Breathlessly, I pushed past the serving maid and practically flew down the hallway towards where the parlor and the entrance door were. There was a figure standing quite awkwardly near the coatroom, looking around in half dream-like awe.
It was.
“Isabella?” I gasped, my hand flying to my mouth. Was it true? Was it real? Surely, this wasn’t some odd illusion that the almighty God was teasing me with, was it? “Isabella!”
She turned and her eyes met mine. A small smile broke on her face, and her pretty mouth formed the word “Anneka.”
With a shriek, I flung myself at my sister and embraced her, overcome with joy when I recognized the delicious smell of mother’s cooking and Florencia’s perfume and the smell of the fire and the village. After such long months, I couldn’t imagine that my own sister was standing here, in my married home.
Timidly, my sister adjusted her arms around me, as if she couldn’t quite grasp how different I was from the young blonde girl who had shared the same straw pallet so long ago. She looked thinner, and she didn’t seem to wear so much rouge anymore. More did she resemble Mother in physical traits and her actions, like the way she nervously held me close to her.
“Oh, I can’t tell you how wonderful it is to see you again,” I groaned, closing my eyes happily. Already, my mind could imagine Isabella at dinner with Solomon and I, and even in the sunroom with myself explaining the wonders of the plant world that she had always found so mysterious.
It was like a sign, a symbol from Providence. Here I had been, imagining the rest of my life as bleak and dreary monotony, and now at the very threshold of my home was my closest childhood friend, my very own blood and sister. Did this mean that something immensely new was happening? Had I broken out of the horrific cycle?
I looked expectantly at my sister’s face, as if expecting her to open her mouth and announce some great God-given judgement on my life, some great reward or gratification that was due after enduring for so long and so unhappily.
And yet, if Isabella was carrying some prophetic message, she was reluctant to say so. Because once she met my eyes and assured herself that I was her little sister, she had trouble looking at me.
“Isabella, what’s wrong? Am I not the little sister you’ve expected?

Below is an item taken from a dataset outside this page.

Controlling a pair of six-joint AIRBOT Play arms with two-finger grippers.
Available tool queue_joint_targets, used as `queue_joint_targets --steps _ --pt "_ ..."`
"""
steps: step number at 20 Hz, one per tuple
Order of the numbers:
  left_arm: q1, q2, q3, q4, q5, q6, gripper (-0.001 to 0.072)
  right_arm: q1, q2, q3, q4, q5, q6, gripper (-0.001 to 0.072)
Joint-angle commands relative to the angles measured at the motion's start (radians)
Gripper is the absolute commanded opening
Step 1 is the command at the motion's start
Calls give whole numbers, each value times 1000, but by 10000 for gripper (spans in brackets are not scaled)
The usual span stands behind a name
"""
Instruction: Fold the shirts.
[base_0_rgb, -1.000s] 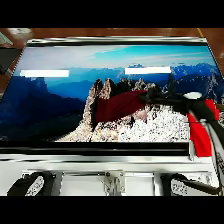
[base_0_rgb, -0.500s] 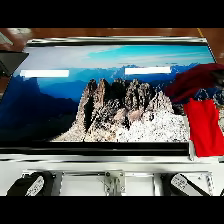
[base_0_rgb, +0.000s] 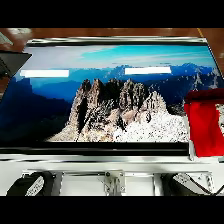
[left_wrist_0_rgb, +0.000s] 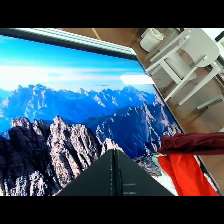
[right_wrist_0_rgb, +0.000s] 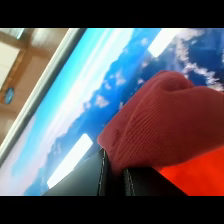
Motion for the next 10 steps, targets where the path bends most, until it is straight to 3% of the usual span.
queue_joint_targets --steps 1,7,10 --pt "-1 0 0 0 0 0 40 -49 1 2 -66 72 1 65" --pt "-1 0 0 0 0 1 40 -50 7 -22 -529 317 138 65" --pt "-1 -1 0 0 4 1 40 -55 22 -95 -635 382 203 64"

Have I changed so much?” I couldn’t resist smiling and putting my arms around her again. “How is Mother? And Florencia? Oh, and Father!”

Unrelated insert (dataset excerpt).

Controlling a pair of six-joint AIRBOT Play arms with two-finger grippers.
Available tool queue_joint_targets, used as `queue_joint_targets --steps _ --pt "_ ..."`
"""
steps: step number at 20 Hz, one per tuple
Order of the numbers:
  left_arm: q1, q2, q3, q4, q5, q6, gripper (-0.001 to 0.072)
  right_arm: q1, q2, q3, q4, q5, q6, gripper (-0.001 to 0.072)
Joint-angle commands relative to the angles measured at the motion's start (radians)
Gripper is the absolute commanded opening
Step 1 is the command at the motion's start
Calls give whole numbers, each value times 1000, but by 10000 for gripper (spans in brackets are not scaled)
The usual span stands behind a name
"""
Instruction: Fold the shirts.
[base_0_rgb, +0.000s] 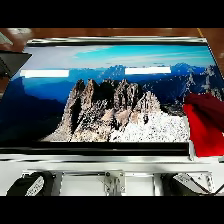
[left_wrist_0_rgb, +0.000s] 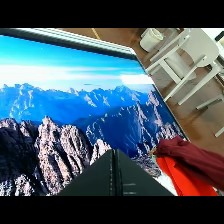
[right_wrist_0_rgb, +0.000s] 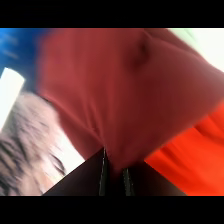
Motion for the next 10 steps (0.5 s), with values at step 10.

My sister’s pretty mouth formed a thin, hard line. “That’s…that’s the reason why I came, Anneka. Not just to visit you…”
“What do you mean? Why would you come here if you didn’t want to see me?” I asked, my face falling. “Isabella, are you alright? Is Mother sick?”
“No,” she said uncertainly, looking away from my searching gaze. “Not Mother.”

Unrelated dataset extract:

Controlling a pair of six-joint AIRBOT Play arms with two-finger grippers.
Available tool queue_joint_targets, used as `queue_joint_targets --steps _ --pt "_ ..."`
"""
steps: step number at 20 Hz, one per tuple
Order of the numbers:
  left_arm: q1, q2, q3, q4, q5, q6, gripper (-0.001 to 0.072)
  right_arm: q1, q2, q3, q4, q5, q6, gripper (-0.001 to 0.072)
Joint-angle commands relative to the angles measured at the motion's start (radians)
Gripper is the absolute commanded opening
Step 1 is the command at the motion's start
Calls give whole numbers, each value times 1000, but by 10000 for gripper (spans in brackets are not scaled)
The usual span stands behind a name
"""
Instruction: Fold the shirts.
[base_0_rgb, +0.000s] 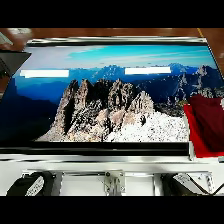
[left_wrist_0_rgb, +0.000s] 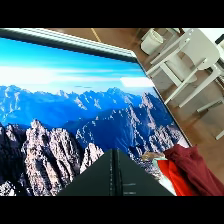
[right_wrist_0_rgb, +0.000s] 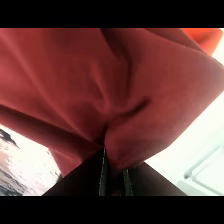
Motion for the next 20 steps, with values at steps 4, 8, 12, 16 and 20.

“What, then? Or who? Is something the matter? Did something important happen at home?”
“Anneka.” I looked at Isabella’s troubled eyes and gasped a little. “It’s Father.”
“No! Oh no, what are we to do? I’ll come home. I promise, I can come home and help you and Florry and Mother care for him, and he’ll be just as good as—“
“No, Anneka, you don’t understand.” Isabella smiled wryly. “You can’t help.”
“What? Why not? Why won’t you let me--” I couldn’t comprehend why Isabella was being so secretive.
“Anneka,” my dear sister said gently, laying a hand on mine. “Father is gone.”